→ **INSTRUCTIONS TO FOLLOW**: Print the first line of the material below and each line after it, exactly as written, ending with the line that contains "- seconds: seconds".

→ **RAW DATA**:
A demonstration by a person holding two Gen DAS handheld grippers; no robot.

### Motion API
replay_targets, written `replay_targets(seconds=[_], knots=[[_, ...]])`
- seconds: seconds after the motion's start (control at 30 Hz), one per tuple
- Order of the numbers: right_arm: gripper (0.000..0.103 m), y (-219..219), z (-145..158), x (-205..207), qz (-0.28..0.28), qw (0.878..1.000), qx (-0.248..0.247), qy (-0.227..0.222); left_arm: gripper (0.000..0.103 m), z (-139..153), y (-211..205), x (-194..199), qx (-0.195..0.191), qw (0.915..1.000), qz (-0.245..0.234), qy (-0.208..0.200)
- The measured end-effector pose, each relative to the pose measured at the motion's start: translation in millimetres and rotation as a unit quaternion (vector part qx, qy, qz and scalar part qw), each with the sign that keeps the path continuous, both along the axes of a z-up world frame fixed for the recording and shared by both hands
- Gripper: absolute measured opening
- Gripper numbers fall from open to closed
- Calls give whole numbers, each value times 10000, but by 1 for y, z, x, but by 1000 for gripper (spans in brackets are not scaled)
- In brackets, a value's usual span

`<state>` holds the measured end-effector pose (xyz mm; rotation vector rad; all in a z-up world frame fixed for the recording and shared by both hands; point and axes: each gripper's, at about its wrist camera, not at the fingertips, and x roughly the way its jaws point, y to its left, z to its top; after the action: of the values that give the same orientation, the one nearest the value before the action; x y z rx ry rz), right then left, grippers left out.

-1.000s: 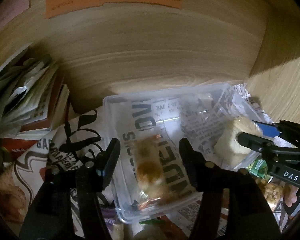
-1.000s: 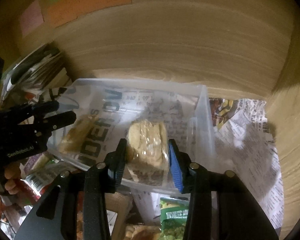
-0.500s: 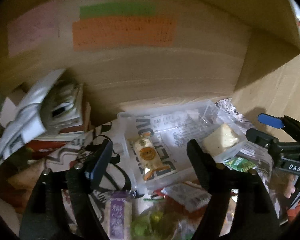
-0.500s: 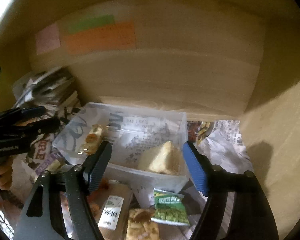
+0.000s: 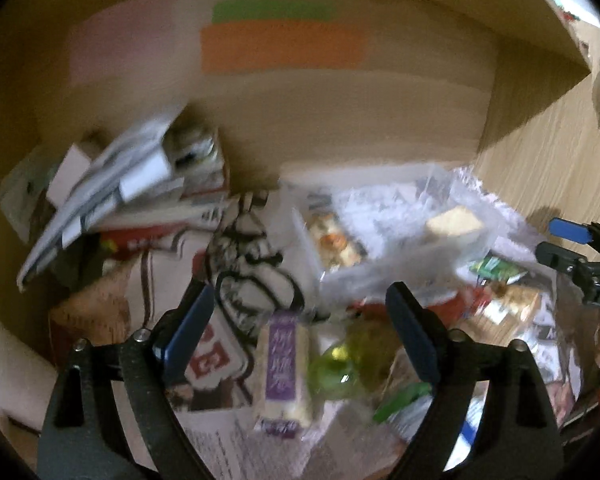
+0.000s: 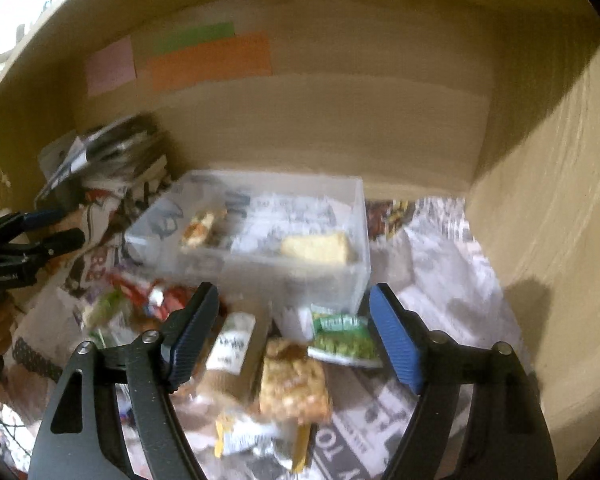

→ **ANSWER TO THE PROBLEM**:
A demonstration by a person holding two Gen DAS handheld grippers; no robot.

### Motion API
replay_targets, written `replay_targets(seconds=[_], knots=[[_, ...]])`
- seconds: seconds after the motion's start (control at 30 Hz), one per tuple

This exercise has nothing further to it.